■ **WORK ITEM**
From the first line to the last, please reproduce the material exactly, skipping the pictures.

■ **EXERCISE DATA**
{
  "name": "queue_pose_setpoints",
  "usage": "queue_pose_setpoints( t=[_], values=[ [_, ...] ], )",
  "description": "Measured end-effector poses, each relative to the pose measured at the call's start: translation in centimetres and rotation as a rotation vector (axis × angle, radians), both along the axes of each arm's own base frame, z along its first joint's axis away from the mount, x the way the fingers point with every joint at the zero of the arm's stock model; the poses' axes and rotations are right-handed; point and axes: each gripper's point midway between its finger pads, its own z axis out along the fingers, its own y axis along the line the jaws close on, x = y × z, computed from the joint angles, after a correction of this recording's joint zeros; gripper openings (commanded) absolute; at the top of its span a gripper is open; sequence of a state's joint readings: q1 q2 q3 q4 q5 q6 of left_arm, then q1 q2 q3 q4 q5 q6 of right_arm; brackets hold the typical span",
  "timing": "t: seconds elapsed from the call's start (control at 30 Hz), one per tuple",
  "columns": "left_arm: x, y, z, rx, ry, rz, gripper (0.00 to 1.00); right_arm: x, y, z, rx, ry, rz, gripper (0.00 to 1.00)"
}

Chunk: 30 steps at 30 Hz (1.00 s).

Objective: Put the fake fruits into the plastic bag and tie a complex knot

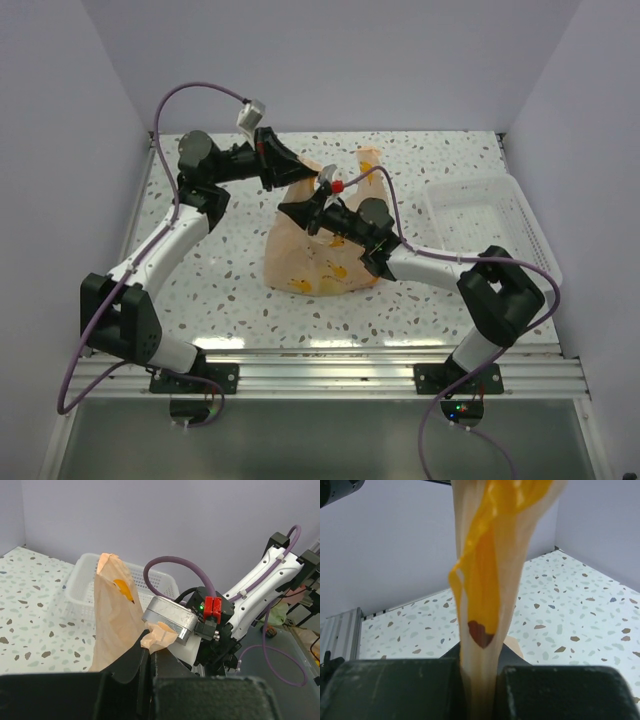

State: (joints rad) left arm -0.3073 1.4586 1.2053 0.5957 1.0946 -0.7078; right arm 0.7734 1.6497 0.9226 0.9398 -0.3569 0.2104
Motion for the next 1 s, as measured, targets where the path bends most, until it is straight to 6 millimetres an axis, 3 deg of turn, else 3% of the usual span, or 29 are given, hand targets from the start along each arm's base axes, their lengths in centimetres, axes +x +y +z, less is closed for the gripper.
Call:
queue_pose_setpoints(
  t=[0.1, 0.17, 0.2, 0.23, 0.3, 0.5, 0.67, 0.8, 0.9, 1.0],
  values=[
    [-0.3, 0.2, 0.2, -0.003, -0.008, -0.015, 0.02, -0.1, -0.1, 0.1, -0.004, -0.028, 0.002, 0.0],
    [-0.4, 0.4, 0.2, -0.001, -0.023, -0.026, 0.25, -0.5, 0.0, 0.2, -0.013, -0.052, 0.028, 0.0],
    [-0.5, 0.5, 0.3, -0.002, -0.031, -0.029, 0.52, -0.8, 0.1, 0.1, -0.025, -0.062, 0.043, 0.0],
    [-0.4, 0.7, 0.6, -0.007, -0.048, -0.023, 0.63, -0.9, 0.1, -0.3, -0.044, -0.057, 0.052, 0.0],
    [-0.2, 1.5, 1.5, -0.019, -0.075, 0.009, 0.7, -1.2, 0.1, -1.8, -0.092, -0.024, 0.066, 0.0],
    [-1.0, 5.3, 4.7, -0.036, -0.232, 0.248, 0.77, -1.4, -0.3, -5.5, -0.205, 0.079, 0.067, 0.0],
    [-1.7, 7.3, 5.6, -0.023, -0.294, 0.436, 0.77, -1.0, -0.4, -6.2, -0.254, 0.121, 0.045, 0.0],
    [-0.2, 7.9, 2.3, 0.021, -0.197, 0.543, 0.78, -0.1, -0.2, -5.0, -0.263, 0.11, 0.021, 0.0],
    [0.2, 7.0, -1.4, 0.073, -0.093, 0.565, 0.78, -0.1, -0.2, -4.6, -0.261, 0.099, 0.023, 0.0],
    [0.5, 6.5, -3.3, 0.107, -0.032, 0.582, 0.75, -0.1, -0.2, -4.7, -0.269, 0.097, 0.025, 0.0]
  ],
)
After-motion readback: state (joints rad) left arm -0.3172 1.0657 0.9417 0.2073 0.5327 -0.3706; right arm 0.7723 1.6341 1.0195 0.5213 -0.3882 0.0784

■ **THE ANSWER**
{
  "name": "queue_pose_setpoints",
  "usage": "queue_pose_setpoints( t=[_], values=[ [_, ...] ], )",
  "description": "Measured end-effector poses, each relative to the pose measured at the call's start: translation in centimetres and rotation as a rotation vector (axis × angle, radians), both along the axes of each arm's own base frame, z along its first joint's axis away from the mount, x the way the fingers point with every joint at the zero of the arm's stock model; the poses' axes and rotations are right-handed; point and axes: each gripper's point midway between its finger pads, its own z axis out along the fingers, its own y axis along the line the jaws close on, x = y × z, computed from the joint angles, after a correction of this recording's joint zeros; gripper openings (commanded) absolute; at the top of its span a gripper is open; sequence of a state's joint readings: q1 q2 q3 q4 q5 q6 of left_arm, then q1 q2 q3 q4 q5 q6 of right_arm; brackets hold the typical span",
  "timing": "t: seconds elapsed from the call's start (control at 30 Hz), one per tuple",
  "columns": "left_arm: x, y, z, rx, ry, rz, gripper (0.00 to 1.00); right_arm: x, y, z, rx, ry, rz, gripper (0.00 to 1.00)"
}

Chunk: 30 steps at 30 Hz (1.00 s).

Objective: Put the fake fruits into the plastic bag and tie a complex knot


State: (joints rad) left arm -0.3073 1.4586 1.2053 0.5957 1.0946 -0.7078; right arm 0.7734 1.6497 0.9226 0.9398 -0.3569 0.2104
Motion for the next 1 s, as measured, targets where the path bends most, until it is straight to 6 millimetres an axis, 3 deg of turn, else 3% of the usual span, or 29 are given, hand targets from the start along each arm's base axes, their lengths in centimetres, axes +x +y +z, less is closed for the gripper.
Call:
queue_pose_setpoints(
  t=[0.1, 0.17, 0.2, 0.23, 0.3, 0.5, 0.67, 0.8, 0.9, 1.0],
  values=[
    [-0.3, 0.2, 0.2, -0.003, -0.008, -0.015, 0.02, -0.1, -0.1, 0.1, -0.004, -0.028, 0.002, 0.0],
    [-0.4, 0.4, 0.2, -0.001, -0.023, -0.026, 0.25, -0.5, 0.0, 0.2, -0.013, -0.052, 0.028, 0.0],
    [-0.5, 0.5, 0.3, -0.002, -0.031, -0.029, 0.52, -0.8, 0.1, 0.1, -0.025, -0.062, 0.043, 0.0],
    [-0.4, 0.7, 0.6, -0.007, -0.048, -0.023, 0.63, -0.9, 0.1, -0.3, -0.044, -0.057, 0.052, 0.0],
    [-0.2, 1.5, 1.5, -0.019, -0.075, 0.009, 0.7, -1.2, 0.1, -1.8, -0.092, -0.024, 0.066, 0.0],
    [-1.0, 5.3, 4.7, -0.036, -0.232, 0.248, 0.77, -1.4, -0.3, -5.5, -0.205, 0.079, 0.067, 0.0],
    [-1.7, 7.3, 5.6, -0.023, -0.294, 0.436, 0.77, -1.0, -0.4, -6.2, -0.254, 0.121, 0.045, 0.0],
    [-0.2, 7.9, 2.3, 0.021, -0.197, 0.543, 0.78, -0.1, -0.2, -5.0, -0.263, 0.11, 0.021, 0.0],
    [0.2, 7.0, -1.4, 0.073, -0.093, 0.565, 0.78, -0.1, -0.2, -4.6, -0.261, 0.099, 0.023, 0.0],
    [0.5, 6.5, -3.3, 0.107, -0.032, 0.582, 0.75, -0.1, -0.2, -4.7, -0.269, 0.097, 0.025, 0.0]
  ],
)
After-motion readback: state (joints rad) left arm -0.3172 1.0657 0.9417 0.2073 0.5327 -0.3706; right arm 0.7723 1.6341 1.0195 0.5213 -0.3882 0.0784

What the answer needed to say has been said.